____ EXERCISE INPUT

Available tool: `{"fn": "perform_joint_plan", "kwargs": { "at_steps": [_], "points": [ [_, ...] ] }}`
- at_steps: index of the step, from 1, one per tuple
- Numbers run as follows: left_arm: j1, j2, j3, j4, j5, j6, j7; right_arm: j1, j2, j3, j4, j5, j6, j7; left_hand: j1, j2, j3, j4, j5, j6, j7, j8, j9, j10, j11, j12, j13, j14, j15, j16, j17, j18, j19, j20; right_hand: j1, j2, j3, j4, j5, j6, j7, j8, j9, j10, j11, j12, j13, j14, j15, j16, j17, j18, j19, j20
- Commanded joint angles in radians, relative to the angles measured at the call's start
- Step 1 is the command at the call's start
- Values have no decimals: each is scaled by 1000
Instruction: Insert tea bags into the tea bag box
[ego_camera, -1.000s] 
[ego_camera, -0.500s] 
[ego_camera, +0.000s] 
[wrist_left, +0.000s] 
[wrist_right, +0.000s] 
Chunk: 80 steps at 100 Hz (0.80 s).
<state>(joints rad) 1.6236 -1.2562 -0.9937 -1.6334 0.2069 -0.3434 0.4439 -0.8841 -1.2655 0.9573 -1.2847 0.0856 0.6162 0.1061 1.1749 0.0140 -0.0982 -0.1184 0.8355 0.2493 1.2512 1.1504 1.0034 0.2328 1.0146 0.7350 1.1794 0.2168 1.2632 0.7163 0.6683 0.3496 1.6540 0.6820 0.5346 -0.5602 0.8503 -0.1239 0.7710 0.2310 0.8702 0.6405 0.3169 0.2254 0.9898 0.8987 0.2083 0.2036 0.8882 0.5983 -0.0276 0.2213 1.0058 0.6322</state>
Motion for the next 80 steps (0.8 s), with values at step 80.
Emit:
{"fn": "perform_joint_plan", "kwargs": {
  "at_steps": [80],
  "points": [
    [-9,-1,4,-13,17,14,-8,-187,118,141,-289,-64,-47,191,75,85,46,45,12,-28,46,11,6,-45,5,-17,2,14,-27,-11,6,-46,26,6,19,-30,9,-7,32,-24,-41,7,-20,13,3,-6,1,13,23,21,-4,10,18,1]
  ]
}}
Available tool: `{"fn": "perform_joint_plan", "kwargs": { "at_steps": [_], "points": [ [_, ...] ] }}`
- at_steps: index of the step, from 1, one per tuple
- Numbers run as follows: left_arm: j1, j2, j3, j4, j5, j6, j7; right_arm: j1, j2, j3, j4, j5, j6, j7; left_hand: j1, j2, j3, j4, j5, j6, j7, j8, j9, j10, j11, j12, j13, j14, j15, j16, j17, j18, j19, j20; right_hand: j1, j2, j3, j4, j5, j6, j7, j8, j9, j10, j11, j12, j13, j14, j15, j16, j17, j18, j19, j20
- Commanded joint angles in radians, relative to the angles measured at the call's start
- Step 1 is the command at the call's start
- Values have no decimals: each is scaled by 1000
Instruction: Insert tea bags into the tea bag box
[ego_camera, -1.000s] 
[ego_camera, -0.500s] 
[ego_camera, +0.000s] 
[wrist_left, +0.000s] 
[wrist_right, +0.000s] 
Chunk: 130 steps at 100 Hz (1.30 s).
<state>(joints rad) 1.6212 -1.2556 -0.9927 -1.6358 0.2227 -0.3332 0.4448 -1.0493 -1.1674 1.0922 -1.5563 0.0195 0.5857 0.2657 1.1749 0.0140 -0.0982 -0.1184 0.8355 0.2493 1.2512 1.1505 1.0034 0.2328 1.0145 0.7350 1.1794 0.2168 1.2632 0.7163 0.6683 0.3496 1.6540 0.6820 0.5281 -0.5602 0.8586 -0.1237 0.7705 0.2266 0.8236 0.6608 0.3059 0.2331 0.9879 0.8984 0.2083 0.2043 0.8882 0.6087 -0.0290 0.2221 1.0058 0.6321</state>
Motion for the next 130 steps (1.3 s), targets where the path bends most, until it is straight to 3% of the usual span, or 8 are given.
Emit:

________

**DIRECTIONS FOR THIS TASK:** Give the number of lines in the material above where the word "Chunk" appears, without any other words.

**EXERCISE RESULT:** 2